**TASK ITEM**
From the records, pick out and copy each line containing "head".

[[ RECORD EXCERPTS open ]]

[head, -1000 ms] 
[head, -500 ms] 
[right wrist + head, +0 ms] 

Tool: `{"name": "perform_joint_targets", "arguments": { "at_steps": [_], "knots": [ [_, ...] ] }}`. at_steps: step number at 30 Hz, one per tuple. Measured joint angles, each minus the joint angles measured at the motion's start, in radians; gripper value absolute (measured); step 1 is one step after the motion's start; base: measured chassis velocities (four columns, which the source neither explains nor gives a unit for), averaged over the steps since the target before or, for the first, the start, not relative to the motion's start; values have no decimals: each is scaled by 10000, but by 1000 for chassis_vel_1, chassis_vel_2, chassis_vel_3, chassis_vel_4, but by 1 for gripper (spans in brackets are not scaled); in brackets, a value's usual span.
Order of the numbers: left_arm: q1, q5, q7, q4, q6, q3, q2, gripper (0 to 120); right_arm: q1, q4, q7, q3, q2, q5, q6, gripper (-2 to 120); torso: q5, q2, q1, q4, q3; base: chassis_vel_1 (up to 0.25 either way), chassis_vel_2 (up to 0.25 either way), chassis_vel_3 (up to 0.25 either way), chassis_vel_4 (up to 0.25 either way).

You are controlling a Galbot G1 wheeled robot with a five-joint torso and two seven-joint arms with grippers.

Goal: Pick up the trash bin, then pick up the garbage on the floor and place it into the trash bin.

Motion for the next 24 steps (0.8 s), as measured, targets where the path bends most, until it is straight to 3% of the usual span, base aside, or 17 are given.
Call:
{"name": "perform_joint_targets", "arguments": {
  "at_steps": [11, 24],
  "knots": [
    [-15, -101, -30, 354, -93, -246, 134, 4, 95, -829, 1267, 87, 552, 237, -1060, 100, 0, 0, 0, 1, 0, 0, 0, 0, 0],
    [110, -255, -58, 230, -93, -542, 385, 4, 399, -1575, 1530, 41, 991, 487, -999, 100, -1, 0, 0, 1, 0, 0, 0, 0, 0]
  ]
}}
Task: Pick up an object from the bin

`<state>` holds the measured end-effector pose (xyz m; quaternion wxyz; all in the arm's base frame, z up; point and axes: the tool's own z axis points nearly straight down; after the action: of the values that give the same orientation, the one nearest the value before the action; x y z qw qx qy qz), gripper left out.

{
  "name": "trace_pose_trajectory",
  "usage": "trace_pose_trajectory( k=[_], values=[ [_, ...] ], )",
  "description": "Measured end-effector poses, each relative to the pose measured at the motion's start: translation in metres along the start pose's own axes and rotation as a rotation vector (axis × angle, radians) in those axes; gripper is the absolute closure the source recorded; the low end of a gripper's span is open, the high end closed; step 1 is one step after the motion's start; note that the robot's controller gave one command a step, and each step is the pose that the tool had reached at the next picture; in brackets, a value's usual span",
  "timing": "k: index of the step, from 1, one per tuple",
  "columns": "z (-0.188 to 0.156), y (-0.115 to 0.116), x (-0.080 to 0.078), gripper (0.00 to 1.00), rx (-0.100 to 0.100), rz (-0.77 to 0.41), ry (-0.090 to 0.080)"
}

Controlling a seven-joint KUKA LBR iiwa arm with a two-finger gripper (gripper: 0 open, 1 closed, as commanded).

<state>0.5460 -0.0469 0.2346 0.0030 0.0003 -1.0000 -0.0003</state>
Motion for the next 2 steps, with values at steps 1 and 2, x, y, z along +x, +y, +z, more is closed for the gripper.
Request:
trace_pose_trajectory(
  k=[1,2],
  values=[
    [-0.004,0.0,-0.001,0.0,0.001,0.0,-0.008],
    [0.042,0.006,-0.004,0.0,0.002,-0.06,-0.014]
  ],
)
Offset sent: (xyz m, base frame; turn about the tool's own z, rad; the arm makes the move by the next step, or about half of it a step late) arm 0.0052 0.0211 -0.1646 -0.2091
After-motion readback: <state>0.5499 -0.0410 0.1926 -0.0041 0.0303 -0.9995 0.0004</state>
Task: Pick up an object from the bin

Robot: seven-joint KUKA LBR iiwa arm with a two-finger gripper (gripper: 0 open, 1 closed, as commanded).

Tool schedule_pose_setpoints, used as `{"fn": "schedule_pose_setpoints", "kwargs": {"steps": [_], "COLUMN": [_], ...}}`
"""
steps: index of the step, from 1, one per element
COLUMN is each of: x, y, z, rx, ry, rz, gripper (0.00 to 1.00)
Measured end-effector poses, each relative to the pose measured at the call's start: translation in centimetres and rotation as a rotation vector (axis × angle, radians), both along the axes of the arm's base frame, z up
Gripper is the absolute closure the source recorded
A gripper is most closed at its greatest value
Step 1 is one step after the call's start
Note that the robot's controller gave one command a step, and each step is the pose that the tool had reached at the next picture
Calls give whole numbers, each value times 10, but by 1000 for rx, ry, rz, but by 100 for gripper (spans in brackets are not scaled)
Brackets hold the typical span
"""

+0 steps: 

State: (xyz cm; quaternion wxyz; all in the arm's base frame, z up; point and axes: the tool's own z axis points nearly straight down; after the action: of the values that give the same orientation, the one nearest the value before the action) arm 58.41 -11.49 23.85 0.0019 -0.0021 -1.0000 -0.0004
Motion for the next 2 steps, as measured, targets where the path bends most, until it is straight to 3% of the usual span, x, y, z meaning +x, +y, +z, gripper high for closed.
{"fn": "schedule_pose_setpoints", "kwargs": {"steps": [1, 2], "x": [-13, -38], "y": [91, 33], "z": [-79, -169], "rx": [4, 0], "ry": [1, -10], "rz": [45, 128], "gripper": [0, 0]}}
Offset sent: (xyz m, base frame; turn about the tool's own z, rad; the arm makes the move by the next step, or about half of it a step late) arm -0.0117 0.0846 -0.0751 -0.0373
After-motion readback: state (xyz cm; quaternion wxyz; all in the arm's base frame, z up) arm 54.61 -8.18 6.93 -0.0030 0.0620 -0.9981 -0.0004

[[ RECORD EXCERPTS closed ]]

**TASK RESPONSE**
[head, -1000 ms] 
[head, -500 ms] 
[right wrist + head, +0 ms] 

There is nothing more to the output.